EXERCISE PROMPT ::
Go through the material and copy each line that includes "what".

RECORDS SUPPLIED ::
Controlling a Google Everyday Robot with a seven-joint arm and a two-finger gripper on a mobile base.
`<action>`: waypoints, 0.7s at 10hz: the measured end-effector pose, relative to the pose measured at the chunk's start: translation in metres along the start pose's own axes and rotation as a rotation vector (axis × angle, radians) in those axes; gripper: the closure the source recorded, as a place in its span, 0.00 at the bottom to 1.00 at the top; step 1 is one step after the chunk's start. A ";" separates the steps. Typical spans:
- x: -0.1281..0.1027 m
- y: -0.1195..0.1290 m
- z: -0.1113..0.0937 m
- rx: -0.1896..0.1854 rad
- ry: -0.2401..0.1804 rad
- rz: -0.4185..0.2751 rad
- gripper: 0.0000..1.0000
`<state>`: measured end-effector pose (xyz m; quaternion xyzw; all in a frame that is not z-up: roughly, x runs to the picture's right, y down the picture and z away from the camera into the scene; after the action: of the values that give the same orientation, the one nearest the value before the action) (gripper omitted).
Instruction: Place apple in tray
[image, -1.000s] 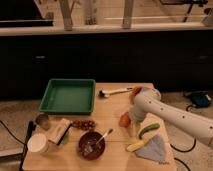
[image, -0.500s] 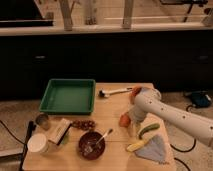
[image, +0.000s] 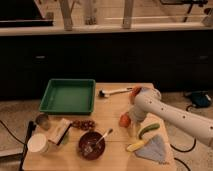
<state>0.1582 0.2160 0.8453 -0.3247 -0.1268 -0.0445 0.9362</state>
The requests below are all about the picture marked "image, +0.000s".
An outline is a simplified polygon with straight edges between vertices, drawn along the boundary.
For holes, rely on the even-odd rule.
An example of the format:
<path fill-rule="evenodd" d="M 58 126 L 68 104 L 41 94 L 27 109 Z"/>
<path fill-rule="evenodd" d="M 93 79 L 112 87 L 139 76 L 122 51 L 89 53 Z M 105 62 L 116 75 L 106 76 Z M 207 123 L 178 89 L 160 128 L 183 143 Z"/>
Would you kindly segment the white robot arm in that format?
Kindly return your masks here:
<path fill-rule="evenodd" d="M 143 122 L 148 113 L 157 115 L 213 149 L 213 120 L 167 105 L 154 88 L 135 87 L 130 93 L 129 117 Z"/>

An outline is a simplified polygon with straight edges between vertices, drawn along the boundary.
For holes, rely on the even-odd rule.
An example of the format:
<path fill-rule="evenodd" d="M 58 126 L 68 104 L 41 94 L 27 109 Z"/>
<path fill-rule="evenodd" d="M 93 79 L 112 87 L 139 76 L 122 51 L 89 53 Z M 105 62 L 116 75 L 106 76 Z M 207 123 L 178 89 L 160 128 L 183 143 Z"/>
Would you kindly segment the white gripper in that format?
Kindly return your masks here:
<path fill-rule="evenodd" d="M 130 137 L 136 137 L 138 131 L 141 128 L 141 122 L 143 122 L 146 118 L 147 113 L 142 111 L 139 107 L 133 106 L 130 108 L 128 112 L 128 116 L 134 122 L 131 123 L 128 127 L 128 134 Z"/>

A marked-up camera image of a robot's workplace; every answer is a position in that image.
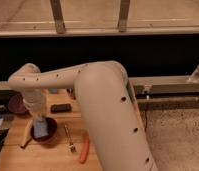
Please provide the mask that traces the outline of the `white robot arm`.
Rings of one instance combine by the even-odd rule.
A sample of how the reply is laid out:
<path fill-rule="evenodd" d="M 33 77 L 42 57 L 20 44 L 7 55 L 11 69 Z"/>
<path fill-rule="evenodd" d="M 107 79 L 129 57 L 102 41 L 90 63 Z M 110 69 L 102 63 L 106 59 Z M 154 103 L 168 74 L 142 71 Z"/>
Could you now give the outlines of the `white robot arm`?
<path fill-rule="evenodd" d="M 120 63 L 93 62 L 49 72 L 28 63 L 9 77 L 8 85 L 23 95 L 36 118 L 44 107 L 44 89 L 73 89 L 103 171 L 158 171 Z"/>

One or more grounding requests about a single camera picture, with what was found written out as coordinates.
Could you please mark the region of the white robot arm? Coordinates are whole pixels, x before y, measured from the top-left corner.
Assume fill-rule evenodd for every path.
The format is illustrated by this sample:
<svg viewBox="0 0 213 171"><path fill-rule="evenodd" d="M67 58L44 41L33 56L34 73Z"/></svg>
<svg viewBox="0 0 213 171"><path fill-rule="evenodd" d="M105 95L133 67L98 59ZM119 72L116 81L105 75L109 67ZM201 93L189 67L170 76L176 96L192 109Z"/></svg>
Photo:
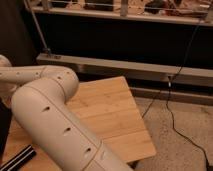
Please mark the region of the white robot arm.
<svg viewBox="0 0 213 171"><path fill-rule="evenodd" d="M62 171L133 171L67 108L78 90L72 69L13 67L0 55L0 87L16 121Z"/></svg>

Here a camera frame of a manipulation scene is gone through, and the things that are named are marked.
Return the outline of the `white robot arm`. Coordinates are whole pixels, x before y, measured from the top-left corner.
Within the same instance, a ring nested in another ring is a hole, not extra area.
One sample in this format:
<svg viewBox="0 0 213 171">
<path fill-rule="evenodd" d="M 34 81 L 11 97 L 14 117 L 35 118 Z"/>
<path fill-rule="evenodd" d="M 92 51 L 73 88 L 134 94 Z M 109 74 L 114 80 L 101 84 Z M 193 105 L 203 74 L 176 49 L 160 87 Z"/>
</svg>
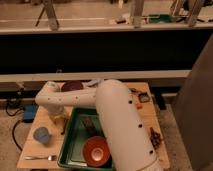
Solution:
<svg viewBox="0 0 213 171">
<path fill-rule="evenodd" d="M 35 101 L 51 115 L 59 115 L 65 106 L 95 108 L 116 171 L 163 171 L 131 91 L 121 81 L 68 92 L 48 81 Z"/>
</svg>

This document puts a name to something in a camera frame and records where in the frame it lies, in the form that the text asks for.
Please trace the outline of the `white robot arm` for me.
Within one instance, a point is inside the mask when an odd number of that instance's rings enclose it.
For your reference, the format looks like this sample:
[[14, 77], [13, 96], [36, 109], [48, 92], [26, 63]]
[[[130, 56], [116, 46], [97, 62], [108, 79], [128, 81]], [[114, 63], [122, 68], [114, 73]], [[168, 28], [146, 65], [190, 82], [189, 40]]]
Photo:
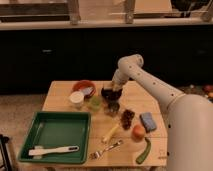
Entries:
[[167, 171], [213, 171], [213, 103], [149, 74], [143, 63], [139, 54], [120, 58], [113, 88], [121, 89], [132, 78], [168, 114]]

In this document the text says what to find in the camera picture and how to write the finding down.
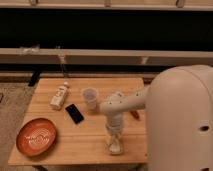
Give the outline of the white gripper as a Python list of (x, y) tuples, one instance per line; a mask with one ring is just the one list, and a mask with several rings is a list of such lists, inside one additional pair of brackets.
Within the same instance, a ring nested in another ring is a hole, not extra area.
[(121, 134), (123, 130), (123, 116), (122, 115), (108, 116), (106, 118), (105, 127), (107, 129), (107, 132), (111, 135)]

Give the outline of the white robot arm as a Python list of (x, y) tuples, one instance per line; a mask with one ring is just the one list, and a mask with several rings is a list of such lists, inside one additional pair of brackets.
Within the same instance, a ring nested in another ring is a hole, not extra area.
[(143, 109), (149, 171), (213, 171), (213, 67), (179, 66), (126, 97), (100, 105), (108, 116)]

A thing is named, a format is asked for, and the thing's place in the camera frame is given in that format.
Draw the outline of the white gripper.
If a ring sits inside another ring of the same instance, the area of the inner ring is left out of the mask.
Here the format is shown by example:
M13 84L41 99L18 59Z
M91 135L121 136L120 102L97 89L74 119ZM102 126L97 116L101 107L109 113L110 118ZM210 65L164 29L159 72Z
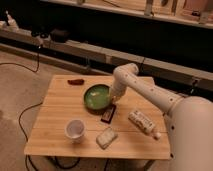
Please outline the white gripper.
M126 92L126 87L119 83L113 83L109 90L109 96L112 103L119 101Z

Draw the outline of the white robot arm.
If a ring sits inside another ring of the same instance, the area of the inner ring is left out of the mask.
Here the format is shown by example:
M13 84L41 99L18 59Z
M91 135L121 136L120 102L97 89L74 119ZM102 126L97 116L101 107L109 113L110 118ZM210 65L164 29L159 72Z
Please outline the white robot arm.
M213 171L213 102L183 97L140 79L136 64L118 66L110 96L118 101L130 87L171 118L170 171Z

ANSWER AREA ::
One or more grounding requests about a single camera picture, with what was found written out as coordinates.
In this document the text says what to find in the camera picture and how to write the finding down.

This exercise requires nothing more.